**RAW DATA:**

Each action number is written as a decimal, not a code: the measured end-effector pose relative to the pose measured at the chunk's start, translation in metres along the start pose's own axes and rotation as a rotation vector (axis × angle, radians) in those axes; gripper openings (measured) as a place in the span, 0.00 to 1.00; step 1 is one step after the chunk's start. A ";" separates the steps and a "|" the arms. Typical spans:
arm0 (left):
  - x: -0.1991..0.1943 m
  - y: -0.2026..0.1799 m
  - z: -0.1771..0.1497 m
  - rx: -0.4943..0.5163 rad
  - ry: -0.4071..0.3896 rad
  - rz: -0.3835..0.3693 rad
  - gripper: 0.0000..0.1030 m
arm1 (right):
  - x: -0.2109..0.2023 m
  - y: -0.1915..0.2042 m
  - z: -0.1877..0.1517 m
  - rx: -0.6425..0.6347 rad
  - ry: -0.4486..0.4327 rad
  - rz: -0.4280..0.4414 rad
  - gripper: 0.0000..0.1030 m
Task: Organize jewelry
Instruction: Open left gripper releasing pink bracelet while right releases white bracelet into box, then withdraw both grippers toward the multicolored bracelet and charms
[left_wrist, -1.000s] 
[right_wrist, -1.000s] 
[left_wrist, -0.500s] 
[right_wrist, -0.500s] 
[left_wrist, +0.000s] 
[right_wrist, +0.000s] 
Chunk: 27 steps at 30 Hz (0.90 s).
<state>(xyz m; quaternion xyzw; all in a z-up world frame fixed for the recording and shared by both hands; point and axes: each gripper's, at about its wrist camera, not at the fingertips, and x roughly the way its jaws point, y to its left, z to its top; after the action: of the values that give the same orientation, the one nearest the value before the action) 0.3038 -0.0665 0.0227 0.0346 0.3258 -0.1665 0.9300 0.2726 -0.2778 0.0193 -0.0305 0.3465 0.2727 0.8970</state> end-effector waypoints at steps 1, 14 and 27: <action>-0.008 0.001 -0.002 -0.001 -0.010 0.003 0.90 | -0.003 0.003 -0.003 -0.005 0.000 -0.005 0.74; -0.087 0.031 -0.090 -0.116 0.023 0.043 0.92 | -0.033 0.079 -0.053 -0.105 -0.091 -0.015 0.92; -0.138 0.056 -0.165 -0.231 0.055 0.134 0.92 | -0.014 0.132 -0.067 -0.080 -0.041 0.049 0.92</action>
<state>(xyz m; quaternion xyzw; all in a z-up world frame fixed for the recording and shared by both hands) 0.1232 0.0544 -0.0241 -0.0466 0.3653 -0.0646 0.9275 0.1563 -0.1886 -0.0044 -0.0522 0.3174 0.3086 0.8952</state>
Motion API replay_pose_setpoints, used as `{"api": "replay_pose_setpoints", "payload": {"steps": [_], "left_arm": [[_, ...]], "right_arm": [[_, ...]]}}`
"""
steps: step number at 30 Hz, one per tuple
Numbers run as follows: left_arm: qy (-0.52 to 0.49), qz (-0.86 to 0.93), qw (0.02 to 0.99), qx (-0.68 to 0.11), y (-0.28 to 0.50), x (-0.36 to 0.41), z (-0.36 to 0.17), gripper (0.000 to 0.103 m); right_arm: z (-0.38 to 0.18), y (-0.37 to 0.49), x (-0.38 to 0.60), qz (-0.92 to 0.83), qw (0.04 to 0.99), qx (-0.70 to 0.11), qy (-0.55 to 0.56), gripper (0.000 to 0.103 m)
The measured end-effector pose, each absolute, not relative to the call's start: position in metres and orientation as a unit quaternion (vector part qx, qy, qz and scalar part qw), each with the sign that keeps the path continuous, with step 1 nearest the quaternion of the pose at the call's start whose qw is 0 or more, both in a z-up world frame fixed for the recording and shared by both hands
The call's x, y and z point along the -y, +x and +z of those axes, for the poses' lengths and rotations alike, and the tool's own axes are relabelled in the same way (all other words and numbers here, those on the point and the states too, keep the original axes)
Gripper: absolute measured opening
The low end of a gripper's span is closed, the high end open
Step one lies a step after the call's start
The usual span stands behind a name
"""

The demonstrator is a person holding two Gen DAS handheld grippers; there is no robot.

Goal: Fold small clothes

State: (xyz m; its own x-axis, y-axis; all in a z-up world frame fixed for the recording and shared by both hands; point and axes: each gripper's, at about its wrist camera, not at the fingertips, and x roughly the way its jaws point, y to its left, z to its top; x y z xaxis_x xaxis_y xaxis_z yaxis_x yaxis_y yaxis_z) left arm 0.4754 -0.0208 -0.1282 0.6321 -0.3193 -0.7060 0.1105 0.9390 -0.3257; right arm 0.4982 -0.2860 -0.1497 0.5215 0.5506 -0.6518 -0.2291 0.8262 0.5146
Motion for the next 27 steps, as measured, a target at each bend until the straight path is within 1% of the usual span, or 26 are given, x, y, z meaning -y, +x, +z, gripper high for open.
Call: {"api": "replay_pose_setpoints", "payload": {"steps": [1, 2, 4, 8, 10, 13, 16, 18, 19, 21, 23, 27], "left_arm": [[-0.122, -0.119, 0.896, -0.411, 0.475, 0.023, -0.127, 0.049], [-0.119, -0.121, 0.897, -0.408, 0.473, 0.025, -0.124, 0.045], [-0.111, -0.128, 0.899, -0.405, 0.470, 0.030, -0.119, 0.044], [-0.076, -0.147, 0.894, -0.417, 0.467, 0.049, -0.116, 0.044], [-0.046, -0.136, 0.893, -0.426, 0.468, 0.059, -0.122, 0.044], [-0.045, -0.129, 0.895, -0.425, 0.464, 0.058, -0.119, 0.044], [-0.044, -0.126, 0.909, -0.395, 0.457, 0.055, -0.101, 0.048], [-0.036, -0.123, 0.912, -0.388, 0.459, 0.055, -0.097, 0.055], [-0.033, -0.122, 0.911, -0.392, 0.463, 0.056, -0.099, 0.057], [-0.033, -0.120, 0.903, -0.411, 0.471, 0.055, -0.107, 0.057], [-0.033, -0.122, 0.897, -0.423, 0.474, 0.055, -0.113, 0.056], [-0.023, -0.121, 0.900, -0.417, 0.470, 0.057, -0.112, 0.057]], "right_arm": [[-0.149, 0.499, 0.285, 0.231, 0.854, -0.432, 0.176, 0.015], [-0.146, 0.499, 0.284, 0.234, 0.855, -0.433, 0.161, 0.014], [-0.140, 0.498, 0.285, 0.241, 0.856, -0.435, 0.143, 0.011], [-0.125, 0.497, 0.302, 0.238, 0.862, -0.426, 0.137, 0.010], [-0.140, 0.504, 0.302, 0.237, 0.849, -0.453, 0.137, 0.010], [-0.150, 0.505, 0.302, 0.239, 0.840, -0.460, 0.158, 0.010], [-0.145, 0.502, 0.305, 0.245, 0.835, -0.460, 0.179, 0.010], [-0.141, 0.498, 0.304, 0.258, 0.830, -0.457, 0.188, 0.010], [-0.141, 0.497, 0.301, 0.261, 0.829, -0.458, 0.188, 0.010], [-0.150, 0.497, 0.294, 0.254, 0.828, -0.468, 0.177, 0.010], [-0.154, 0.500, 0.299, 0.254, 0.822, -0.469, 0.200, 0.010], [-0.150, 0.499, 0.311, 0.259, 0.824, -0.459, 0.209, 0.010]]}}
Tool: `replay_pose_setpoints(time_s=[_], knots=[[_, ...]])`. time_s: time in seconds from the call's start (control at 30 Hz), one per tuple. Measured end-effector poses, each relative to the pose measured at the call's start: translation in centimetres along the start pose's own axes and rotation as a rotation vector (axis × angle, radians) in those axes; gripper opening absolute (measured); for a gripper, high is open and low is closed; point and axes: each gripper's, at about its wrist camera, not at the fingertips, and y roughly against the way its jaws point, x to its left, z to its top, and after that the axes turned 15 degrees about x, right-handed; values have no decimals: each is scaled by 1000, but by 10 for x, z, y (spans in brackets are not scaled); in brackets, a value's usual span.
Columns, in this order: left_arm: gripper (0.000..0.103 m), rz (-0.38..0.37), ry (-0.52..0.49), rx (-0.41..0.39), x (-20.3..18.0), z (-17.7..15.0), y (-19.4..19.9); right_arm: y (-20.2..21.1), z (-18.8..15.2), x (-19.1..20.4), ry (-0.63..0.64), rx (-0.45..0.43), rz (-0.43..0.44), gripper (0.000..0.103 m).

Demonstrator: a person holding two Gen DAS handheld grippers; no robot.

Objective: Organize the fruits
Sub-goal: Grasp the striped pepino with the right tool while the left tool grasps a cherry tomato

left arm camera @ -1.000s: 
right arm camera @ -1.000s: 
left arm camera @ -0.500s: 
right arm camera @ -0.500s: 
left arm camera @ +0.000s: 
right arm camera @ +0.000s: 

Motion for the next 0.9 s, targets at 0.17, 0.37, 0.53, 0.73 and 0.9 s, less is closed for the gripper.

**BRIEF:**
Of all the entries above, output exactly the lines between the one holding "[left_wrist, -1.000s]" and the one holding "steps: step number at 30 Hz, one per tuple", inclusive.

**ANSWER TO THIS TASK:**
[left_wrist, -1.000s] 
[right_wrist, -1.000s] 
[left_wrist, -0.500s] 
[right_wrist, -0.500s] 
[left_wrist, +0.000s] 
[right_wrist, +0.000s] 
Chunk: 27 steps at 30 Hz (0.90 s).
<state>(xyz m; quaternion xyzw; all in a z-up world frame fixed for the recording and shared by both hands; point and axes: each gripper's, at about its wrist camera, not at the fingertips, and x roughly the way its jaws point, y to its left, z to its top; after the action: of the values that give the same orientation, the one nearest the value before the action) 0.3038 -0.0665 0.0227 0.0346 0.3258 -0.1665 0.9300 0.2726 -0.2778 0.0193 -0.0305 0.3465 0.2727 0.8970</state> end-effector waypoints at steps 1, 14 and 27: <action>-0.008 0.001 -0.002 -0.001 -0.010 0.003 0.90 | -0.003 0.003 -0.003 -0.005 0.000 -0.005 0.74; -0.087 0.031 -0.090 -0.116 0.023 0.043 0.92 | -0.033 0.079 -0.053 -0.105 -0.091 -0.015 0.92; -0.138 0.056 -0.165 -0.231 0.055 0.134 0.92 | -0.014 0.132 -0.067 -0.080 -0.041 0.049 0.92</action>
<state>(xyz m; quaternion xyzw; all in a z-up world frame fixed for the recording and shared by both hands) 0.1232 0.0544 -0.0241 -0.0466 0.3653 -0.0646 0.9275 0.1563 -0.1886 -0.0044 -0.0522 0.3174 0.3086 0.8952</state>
Motion API replay_pose_setpoints, used as `{"api": "replay_pose_setpoints", "payload": {"steps": [_], "left_arm": [[_, ...]], "right_arm": [[_, ...]]}}`
"""
steps: step number at 30 Hz, one per tuple

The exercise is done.